Consequential Damages in Insurance

In essence, consequential damages occur whenever one unanticipated incident triggers a chain of circumstances that cause damage that wasn’t caused by the initial unexpected circumstance.

Consequential Damages include those that occur as a result of an activity over which you have no power. In most circumstances, harm caused by an accident is insured by an insurance contract, but consequential harm done by preventable conduct is just not.

Here’s an illustration. Consequential Damages in auto insurance are better defined using the scenario of a Hydrostatic Lock. Assume you go on a family vacation in your vehicle during monsoon season. Sadly, heavy rain falls, causing floods. Your automobile is completely buried in flood. If you run the engines in this circumstance, it may incur a hydrostatic lock and inflict harm.

In this case, the damage is attributed largely to engine revving rather than water. Thus, while damages caused by flooding may be protected by your car insurance policy, harm caused by revving the car’s engine while immersed in the water beneath the water will be classified as consequential loss and is not protected until an add-on cover is purchased or else stipulated in the policy paper.
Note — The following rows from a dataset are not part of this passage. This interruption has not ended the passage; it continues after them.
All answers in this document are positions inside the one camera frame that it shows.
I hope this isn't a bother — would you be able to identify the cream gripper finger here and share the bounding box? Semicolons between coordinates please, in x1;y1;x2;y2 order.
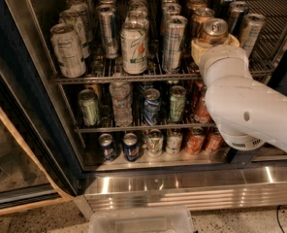
191;38;212;65
224;34;239;47

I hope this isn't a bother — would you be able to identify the orange tall can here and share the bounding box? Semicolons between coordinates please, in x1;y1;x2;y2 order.
199;18;229;45
190;8;214;38
187;0;207;17

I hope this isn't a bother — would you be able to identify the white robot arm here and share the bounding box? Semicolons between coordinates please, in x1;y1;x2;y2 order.
191;40;287;152

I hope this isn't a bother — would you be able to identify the front right silver can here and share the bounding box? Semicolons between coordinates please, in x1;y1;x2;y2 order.
239;14;267;56

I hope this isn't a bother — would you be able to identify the front silver tall can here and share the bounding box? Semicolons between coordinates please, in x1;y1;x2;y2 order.
162;16;187;73

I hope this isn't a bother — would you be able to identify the silver tall can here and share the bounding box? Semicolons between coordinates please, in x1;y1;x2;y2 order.
162;16;187;73
161;3;181;26
97;4;119;59

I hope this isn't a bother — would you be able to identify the light green can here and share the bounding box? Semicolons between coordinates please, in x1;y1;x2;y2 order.
169;85;186;122

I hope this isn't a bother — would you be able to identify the front 7up can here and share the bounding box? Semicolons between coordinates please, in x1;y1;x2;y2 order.
120;20;146;75

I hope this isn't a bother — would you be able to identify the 7up can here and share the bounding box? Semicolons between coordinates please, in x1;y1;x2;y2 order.
120;20;146;75
146;129;164;157
125;10;149;30

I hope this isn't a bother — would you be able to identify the orange soda can middle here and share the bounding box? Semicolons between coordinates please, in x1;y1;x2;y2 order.
193;86;210;123

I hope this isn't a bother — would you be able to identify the blue white can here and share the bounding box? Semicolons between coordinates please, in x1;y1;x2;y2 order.
143;88;160;125

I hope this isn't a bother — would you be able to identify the bottom left orange can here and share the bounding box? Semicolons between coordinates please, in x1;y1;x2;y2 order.
185;126;206;155

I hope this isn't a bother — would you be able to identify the bottom white can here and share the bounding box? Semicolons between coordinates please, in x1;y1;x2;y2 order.
166;128;183;154

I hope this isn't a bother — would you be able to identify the bottom right orange can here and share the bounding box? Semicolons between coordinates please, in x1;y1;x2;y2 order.
204;127;224;154

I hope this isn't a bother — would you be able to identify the silver tall can left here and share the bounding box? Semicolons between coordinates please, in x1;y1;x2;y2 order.
97;4;119;59

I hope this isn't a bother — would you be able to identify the bottom 7up can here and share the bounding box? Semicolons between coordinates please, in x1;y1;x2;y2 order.
146;129;164;157

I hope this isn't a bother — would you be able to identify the right pepsi can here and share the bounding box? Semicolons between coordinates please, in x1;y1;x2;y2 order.
122;133;140;161

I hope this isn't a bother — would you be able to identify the pepsi can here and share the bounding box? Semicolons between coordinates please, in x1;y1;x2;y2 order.
98;133;116;161
122;133;140;161

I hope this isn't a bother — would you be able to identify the green can middle shelf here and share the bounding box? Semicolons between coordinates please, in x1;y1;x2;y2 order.
78;89;100;126

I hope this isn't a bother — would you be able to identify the front white can left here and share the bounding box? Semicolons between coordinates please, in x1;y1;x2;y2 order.
50;23;86;78

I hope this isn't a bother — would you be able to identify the left pepsi can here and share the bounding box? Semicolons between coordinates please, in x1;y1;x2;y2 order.
98;133;116;161

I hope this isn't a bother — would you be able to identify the stainless fridge base panel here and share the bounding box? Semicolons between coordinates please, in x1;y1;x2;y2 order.
75;166;287;217

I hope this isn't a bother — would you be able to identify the open glass fridge door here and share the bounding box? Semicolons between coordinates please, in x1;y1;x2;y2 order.
0;0;82;216

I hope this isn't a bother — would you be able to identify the clear water bottle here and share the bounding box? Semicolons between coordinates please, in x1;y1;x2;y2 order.
110;82;133;127

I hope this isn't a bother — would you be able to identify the clear plastic bin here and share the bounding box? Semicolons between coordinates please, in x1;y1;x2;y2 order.
88;206;195;233

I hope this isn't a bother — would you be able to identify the top wire shelf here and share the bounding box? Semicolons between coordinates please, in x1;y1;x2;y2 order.
53;0;287;85

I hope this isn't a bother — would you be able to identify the wire shelf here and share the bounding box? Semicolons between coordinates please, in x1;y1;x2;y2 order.
74;117;215;134
53;0;287;85

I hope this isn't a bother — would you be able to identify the middle wire shelf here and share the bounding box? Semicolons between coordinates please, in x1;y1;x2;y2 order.
74;117;215;134

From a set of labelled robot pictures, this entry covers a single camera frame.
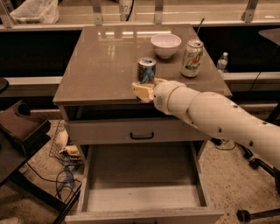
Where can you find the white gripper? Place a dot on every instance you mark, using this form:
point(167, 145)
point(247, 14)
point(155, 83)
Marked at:
point(162, 94)

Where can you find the blue silver redbull can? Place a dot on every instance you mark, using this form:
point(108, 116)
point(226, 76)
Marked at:
point(146, 69)

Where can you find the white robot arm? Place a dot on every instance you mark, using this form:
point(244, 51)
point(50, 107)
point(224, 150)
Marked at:
point(213, 114)

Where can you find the grey closed top drawer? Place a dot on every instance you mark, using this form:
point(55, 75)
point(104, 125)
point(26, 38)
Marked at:
point(117, 131)

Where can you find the white green soda can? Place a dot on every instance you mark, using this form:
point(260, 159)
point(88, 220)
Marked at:
point(192, 56)

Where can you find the grey open middle drawer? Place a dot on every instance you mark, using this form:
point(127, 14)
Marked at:
point(145, 183)

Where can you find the white ceramic bowl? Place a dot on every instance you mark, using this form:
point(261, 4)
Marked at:
point(165, 45)

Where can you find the grey cabinet with glossy top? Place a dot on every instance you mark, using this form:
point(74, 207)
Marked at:
point(97, 82)

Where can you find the clear plastic water bottle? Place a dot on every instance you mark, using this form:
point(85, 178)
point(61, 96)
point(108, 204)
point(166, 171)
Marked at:
point(222, 62)

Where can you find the thin metal rod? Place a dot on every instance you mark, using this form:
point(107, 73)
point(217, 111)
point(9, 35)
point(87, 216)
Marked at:
point(200, 24)

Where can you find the dark wooden chair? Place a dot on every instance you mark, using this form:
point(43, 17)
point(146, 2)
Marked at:
point(22, 136)

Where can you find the white plastic bag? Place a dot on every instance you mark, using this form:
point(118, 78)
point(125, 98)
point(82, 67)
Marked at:
point(37, 12)

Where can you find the black tripod legs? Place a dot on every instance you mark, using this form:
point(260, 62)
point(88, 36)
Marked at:
point(246, 216)

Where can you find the black drawer handle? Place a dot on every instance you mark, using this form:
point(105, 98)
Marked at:
point(141, 136)

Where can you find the black power adapter with cable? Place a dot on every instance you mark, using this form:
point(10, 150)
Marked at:
point(223, 144)

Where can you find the wire mesh basket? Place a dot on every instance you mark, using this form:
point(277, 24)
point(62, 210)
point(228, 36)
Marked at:
point(62, 148)

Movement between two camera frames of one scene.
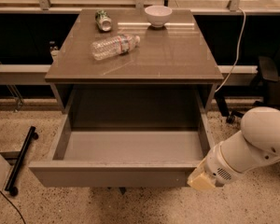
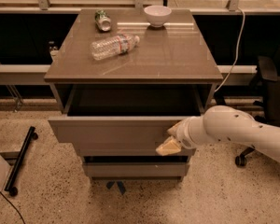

Claims under Consequential Damages

Engine loss is not the natural consequence of water, as stated previously. It is an unintended consequence of the engine cranking when immersed underwater, which may have been prevented. It makes no difference if the action was undertaken by error, accident, or on purpose whenever it came to demanding payment. What counts is how well the position paper addresses such a circumstance.

When making a claim, review your policy paperwork to see if specific damages are insured. If you are unsure, contact the insurer’s Customer Service staff before proceeding with the claims. If you are worried about certain eventualities, you may buy add-on insurance when purchasing or extending your insurance. Hydrostatic Lock, for instance, can be covered by buying an Engine Protection Add-on together with a Complete Auto Insurance policy.


Here seem to be three crucial points to remember from this post.

  • Consequential Damage/Loss is frequently caused by an incidental occurrence that does not have insurance coverage.
  • The majority of claims for Consequential Damage/Loss would be denied.
  • In some situations, you may be able to supplement your insurance coverage using appropriate add-ons to cover some Consequential Damage/Loss.
  • Because a Third-party Liability Policy would not pay for damage to the insured automobile, it does not compensate for associated Consequential Damages and Losses.
  • There are several instances of Consequential Damages and Consequential Losses. As a result, they can never be displayed. Nevertheless, if your insurance covers Consequential Damages and Losses, such cases must be included in the policy paper.